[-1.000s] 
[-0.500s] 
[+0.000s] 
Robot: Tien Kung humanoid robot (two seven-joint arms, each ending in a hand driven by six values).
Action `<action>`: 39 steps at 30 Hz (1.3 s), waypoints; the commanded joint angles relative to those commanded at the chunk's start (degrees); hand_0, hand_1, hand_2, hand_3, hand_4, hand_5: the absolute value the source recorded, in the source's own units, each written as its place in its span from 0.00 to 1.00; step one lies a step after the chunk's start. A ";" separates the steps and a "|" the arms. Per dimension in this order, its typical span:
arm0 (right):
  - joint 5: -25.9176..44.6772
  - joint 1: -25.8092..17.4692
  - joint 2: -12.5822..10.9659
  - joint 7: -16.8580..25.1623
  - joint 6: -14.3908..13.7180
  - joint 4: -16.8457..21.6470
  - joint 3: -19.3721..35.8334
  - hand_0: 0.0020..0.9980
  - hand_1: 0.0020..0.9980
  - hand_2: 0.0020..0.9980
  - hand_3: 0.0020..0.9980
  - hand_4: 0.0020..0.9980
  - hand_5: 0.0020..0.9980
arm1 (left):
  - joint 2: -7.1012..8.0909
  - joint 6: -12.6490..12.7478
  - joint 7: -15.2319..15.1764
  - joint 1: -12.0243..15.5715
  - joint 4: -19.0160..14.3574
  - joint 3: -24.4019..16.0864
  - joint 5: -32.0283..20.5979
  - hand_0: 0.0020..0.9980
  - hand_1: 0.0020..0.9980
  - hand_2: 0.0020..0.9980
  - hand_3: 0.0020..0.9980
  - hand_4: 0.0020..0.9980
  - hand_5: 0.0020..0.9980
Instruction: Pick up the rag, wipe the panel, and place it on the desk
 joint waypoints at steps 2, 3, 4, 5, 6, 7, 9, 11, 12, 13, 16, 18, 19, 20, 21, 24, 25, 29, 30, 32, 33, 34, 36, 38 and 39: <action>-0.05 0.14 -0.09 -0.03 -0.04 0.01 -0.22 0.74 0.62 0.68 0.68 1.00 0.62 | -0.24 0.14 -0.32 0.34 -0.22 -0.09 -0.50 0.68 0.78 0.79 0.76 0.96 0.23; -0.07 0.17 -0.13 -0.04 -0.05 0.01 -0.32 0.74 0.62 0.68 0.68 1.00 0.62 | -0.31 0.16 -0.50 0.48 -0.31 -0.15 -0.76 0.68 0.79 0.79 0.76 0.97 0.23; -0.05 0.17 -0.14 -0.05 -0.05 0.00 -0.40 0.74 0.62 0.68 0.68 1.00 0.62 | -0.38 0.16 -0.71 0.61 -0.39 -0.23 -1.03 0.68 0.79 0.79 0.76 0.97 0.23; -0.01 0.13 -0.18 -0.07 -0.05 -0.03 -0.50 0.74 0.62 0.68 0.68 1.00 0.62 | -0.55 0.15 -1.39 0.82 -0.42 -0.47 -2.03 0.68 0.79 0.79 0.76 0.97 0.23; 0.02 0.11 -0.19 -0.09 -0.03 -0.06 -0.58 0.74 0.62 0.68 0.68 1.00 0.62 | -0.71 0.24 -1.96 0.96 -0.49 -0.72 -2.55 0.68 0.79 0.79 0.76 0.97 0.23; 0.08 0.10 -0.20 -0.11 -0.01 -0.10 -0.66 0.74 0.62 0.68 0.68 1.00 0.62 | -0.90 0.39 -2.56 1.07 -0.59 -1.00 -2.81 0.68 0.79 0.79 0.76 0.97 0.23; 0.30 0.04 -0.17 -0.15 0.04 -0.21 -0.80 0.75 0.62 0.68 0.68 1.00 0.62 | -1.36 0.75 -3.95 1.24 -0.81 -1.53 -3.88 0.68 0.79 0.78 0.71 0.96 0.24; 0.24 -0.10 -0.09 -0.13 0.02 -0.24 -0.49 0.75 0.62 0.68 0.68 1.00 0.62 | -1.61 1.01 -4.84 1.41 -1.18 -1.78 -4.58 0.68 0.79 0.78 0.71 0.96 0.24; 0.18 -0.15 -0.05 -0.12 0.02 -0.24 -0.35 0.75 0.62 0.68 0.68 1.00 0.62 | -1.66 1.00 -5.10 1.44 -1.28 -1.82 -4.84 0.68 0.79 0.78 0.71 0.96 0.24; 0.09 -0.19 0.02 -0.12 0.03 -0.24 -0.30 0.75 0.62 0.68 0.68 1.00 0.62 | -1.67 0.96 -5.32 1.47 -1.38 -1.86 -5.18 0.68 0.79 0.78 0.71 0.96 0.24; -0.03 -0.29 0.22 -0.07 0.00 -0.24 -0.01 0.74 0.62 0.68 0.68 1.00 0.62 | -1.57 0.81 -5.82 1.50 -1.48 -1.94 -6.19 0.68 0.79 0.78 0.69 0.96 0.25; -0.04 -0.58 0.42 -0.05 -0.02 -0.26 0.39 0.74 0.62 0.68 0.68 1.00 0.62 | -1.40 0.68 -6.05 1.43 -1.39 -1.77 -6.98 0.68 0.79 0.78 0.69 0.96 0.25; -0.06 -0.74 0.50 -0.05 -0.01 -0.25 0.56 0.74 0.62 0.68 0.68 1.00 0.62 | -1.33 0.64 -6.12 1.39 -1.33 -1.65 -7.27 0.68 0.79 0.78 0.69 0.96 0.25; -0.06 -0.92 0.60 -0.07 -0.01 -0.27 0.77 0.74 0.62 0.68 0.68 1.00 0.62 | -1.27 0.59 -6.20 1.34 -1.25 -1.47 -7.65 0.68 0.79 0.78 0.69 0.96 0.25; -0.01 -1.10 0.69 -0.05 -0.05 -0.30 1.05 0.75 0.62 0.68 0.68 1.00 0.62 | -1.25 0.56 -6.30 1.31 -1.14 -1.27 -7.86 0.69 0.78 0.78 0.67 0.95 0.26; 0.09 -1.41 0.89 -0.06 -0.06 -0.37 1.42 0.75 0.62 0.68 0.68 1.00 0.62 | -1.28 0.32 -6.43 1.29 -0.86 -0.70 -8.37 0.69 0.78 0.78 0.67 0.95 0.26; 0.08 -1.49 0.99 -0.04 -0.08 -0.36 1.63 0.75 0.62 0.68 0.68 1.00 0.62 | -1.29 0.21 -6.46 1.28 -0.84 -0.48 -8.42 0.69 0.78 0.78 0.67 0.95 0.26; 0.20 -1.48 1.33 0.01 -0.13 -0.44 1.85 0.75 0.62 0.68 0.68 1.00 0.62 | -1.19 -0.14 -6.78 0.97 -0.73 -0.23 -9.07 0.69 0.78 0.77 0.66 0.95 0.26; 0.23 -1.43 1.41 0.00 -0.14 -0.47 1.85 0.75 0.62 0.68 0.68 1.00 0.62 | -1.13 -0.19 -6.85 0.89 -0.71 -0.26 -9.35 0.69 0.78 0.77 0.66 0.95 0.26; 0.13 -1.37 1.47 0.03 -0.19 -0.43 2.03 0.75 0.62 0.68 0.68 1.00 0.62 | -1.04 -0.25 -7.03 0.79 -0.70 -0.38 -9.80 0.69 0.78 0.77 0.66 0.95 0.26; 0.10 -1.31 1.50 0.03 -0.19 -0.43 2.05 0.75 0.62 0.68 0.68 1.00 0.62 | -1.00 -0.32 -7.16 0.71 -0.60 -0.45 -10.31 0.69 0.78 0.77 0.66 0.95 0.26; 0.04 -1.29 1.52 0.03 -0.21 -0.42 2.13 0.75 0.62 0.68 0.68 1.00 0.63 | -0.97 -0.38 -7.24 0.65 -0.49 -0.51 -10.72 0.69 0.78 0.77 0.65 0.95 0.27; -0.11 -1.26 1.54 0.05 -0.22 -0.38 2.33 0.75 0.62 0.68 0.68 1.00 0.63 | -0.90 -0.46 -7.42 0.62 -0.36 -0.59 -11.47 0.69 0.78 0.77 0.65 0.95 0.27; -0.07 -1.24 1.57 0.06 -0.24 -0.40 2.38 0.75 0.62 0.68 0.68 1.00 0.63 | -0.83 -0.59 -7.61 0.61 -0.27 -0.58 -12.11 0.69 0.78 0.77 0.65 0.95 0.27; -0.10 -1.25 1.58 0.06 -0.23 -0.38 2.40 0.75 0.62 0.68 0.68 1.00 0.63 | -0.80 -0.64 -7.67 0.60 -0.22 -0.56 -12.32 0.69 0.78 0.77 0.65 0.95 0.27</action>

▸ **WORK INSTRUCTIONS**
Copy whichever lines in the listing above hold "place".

▸ **RESULT BELOW**
Action `<action>`: 39 steps at 30 Hz (1.3 s), waypoints; the commanded joint angles relative to those commanded at the chunk's start (degrees); hand_0, hand_1, hand_2, hand_3, hand_4, hand_5: the absolute value the source recorded, in the source's own units, each written as its place in its span from 0.00 to 1.00; step one lies a step after the chunk's start. A ";" separates the steps and a "|" the arms. Per dimension in this order, its typical span:
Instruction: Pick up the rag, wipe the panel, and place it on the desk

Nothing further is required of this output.